AIM OF THE TASK
Please retype, unchanged, each line from the top of the material below through the line where "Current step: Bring" appears.

DATA SEGMENT
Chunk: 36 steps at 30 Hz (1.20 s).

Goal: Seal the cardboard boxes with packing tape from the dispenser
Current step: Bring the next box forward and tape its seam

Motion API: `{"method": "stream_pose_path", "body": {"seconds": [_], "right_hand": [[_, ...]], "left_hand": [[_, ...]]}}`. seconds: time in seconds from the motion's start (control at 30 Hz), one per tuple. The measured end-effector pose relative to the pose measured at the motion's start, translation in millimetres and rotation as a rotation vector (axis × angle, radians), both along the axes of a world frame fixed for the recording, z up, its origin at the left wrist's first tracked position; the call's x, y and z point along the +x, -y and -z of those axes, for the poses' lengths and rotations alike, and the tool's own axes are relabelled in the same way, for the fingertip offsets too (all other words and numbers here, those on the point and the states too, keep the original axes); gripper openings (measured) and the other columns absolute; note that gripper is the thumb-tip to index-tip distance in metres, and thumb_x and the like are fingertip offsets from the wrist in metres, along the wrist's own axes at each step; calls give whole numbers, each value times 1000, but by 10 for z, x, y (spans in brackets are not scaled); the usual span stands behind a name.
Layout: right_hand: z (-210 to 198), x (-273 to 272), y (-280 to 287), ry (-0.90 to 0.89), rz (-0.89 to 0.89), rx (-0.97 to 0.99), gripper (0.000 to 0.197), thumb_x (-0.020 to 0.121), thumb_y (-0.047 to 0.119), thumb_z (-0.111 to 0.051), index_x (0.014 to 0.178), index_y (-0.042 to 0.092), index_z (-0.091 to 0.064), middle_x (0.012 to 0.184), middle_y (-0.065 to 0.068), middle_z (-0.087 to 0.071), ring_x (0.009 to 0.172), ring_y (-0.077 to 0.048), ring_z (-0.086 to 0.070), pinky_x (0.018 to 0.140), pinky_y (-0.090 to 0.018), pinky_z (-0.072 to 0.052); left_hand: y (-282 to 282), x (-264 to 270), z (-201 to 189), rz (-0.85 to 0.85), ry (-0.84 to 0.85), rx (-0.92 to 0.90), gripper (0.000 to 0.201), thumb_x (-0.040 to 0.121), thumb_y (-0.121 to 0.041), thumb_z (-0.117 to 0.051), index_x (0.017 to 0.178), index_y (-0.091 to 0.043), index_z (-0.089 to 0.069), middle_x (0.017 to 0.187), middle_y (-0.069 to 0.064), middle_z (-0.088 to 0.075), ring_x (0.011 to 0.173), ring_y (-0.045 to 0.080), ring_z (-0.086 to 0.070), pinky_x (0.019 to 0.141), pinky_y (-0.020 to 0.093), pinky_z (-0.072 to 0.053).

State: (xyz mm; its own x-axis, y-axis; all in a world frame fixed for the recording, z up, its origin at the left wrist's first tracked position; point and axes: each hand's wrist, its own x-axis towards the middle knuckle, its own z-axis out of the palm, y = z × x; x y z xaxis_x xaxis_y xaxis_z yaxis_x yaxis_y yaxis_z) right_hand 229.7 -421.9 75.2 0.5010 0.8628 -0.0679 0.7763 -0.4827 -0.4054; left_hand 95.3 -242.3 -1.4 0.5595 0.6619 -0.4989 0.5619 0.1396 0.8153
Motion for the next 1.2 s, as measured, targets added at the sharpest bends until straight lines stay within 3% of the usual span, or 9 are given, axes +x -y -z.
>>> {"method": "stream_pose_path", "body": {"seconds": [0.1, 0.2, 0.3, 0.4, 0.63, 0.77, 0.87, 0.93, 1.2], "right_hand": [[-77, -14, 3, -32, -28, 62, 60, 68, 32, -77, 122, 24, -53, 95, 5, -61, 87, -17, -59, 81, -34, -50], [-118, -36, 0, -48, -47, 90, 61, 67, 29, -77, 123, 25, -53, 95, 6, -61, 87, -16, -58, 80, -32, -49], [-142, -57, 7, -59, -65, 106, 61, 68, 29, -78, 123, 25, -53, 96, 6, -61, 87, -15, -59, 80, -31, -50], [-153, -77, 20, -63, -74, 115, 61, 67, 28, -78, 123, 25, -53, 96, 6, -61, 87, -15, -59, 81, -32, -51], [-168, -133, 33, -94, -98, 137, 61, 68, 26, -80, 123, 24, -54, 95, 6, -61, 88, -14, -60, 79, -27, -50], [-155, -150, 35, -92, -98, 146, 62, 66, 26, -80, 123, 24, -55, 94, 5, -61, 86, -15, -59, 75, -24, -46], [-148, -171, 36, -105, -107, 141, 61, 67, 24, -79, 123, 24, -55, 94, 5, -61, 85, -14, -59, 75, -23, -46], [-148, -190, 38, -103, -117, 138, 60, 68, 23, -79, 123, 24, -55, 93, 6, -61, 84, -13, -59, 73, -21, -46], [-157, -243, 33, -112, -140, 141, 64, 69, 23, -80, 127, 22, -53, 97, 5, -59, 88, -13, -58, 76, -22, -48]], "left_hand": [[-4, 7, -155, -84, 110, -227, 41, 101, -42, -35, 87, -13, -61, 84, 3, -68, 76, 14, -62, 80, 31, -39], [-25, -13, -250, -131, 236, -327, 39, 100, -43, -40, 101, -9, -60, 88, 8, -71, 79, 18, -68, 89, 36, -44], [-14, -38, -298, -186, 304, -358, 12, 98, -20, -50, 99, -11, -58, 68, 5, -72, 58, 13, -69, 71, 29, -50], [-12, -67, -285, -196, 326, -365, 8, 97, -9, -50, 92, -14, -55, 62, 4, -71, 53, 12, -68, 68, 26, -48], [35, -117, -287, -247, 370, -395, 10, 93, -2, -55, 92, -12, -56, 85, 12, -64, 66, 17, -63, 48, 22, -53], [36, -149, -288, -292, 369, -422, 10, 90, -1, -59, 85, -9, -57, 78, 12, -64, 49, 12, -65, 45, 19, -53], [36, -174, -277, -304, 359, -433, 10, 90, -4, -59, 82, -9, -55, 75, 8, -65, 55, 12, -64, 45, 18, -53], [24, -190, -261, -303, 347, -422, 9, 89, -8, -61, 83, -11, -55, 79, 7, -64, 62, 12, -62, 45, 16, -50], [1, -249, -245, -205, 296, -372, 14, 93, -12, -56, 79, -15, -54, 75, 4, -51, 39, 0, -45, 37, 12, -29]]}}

RESPONSE FOR THIS EXERCISE
Chunk: 36 steps at 30 Hz (1.20 s).

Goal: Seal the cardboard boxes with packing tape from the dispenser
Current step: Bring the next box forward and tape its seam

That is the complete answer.